WORK REQUEST - Print the complete listing so that it matches the original exactly.

SOURCE MATERIAL -
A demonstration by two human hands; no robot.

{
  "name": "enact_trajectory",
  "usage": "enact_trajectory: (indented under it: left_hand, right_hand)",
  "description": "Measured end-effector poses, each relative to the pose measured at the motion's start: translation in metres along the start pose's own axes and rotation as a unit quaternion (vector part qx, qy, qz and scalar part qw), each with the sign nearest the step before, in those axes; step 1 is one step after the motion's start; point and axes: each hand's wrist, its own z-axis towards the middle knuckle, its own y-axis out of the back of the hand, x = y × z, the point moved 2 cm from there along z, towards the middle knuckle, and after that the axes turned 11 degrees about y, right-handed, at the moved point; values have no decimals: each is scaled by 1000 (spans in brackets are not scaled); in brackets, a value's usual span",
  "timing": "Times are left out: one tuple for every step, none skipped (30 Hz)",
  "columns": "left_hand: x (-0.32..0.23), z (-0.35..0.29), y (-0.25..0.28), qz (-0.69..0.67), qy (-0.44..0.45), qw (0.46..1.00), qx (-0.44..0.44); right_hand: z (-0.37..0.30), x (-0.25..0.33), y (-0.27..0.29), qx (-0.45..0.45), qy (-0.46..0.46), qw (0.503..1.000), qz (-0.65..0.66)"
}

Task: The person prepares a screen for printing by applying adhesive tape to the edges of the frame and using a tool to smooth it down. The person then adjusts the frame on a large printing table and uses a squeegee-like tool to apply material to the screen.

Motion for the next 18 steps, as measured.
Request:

ANSWER SPACE -
A demonstration by two human hands; no robot.

{
  "name": "enact_trajectory",
  "usage": "enact_trajectory: (indented under it: left_hand, right_hand)",
  "description": "Measured end-effector poses, each relative to the pose measured at the motion's start: translation in metres along the start pose's own axes and rotation as a unit quaternion (vector part qx, qy, qz and scalar part qw), each with the sign nearest the step before, in those axes; step 1 is one step after the motion's start; point and axes: each hand's wrist, its own z-axis towards the middle knuckle, its own y-axis out of the back of the hand, x = y × z, the point moved 2 cm from there along z, towards the middle knuckle, and after that the axes turned 11 degrees about y, right-handed, at the moved point; values have no decimals: each is scaled by 1000 (spans in brackets are not scaled); in brackets, a value's usual span",
  "timing": "Times are left out: one tuple for every step, none skipped (30 Hz)",
  "columns": "left_hand: x (-0.32..0.23), z (-0.35..0.29), y (-0.25..0.28), qz (-0.69..0.67), qy (-0.44..0.45), qw (0.46..1.00), qx (-0.44..0.44); right_hand: z (-0.37..0.30), x (-0.25..0.33), y (-0.27..0.29), qx (-0.45..0.45), qy (-0.46..0.46), qw (0.503..1.000), qz (-0.65..0.66)"
}

Task: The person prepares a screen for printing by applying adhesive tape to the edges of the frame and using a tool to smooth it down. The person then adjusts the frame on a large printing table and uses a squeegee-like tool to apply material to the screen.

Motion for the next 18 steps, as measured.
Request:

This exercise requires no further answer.